§ **ACTIVITY**
Retype, exactly as they appear below, the lines between the line holding "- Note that" and the line holding "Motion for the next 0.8", both ends included.

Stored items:

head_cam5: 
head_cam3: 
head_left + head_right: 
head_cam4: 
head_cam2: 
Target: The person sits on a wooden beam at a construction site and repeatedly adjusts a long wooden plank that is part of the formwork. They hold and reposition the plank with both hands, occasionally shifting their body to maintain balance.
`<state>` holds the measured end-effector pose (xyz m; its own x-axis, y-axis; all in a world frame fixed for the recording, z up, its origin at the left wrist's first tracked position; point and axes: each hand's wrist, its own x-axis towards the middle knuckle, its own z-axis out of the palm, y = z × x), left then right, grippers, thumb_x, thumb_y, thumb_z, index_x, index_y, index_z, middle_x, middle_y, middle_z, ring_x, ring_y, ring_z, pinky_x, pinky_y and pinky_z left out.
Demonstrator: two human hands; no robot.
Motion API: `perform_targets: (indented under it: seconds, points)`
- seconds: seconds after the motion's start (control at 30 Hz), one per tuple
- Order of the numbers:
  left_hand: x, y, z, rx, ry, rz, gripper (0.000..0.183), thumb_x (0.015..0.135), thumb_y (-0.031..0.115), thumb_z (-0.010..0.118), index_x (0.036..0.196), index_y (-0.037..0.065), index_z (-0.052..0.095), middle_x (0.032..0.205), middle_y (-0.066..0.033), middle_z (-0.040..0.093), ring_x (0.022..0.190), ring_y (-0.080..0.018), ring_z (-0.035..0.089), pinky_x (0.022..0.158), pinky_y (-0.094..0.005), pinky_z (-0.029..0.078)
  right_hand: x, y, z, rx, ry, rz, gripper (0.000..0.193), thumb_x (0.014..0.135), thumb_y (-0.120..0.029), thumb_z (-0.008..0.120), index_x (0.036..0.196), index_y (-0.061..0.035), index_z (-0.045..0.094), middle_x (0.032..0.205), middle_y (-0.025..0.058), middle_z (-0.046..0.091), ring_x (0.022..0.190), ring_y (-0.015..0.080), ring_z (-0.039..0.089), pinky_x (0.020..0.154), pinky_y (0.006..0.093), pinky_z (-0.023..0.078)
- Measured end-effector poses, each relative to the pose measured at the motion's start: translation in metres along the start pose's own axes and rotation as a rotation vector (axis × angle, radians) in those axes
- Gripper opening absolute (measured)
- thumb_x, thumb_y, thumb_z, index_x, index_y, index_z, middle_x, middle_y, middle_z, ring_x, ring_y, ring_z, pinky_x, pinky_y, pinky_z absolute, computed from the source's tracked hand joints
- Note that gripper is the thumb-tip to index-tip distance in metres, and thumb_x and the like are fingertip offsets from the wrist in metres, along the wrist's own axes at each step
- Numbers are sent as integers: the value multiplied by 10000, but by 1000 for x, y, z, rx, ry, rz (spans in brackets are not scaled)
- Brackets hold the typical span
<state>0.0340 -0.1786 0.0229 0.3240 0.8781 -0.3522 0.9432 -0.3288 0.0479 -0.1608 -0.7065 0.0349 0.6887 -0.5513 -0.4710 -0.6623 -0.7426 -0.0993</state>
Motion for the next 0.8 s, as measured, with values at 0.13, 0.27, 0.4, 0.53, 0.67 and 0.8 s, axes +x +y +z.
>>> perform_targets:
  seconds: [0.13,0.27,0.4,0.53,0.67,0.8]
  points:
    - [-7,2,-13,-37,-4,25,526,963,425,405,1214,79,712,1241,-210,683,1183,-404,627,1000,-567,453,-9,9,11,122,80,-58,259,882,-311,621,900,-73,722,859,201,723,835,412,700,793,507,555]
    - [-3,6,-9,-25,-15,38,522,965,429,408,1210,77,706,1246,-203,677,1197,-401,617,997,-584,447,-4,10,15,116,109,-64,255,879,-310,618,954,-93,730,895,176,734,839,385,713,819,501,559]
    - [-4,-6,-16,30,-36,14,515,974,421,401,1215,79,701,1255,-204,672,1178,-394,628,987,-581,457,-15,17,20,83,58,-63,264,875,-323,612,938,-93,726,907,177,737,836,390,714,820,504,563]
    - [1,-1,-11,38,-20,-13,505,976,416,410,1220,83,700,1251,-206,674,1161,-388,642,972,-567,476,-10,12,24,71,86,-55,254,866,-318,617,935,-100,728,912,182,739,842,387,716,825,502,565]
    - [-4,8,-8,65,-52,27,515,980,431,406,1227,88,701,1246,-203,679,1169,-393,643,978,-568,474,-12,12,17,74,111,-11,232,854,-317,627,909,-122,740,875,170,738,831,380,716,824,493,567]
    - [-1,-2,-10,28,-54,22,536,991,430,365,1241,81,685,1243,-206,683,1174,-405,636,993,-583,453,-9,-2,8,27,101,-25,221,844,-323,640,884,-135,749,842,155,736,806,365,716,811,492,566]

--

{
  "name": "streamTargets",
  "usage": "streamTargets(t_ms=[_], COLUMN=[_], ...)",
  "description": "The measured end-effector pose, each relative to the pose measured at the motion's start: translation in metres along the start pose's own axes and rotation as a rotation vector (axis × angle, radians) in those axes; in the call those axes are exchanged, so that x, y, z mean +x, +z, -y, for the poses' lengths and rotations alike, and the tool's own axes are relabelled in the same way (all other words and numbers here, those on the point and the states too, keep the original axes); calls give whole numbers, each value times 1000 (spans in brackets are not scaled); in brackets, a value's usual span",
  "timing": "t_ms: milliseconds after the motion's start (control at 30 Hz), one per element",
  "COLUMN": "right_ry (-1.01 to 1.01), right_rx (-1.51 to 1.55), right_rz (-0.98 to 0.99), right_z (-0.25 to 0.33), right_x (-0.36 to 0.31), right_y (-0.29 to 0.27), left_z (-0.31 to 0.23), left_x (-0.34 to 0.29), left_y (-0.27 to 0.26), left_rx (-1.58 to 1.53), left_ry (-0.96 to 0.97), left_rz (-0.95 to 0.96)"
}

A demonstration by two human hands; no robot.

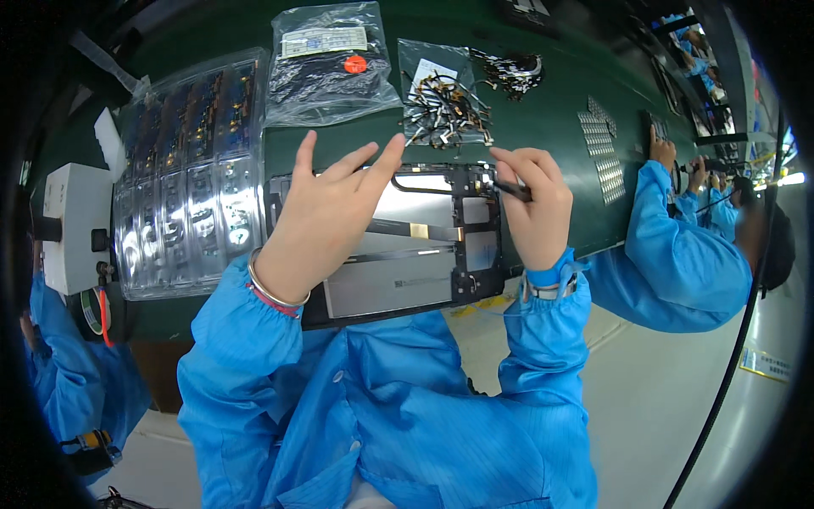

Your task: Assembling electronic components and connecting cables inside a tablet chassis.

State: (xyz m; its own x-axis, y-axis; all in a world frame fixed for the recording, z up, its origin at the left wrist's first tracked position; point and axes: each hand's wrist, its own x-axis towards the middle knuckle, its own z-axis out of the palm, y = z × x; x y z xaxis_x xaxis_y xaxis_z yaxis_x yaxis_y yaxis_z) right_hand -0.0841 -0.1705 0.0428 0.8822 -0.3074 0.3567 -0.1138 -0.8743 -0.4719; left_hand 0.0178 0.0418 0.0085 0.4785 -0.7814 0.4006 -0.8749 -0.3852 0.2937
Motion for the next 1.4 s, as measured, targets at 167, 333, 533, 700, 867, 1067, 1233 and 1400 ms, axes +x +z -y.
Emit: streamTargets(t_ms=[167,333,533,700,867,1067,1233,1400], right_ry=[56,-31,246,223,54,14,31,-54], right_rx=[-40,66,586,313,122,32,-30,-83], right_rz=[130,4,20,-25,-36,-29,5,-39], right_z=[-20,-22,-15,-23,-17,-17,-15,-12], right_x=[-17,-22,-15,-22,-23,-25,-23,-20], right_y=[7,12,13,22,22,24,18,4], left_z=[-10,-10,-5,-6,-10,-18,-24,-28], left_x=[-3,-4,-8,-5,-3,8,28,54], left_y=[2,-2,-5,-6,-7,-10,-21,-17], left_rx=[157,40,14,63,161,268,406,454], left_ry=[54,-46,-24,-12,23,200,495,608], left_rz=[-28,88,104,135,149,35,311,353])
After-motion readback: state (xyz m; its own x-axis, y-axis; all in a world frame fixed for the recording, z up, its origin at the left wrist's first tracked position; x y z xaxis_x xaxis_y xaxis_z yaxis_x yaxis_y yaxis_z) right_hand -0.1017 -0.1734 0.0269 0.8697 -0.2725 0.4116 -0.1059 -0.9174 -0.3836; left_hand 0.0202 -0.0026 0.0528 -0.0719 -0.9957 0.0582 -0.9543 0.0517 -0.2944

§ **SOLUTION TO THIS EXERCISE**
- Note that gripper is the thumb-tip to index-tip distance in metres, and thumb_x and the like are fingertip offsets from the wrist in metres, along the wrist's own axes at each step
- Numbers are sent as integers: the value multiplied by 10000, but by 1000 for x, y, z, rx, ry, rz (spans in brackets are not scaled)
- Brackets hold the typical span
<state>0.0340 -0.1786 0.0229 0.3240 0.8781 -0.3522 0.9432 -0.3288 0.0479 -0.1608 -0.7065 0.0349 0.6887 -0.5513 -0.4710 -0.6623 -0.7426 -0.0993</state>
Motion for the next 0.8 s, as measured, with values at 0.13, 0.27, 0.4, 0.53, 0.67 and 0.8 s, axes +x +y +z.

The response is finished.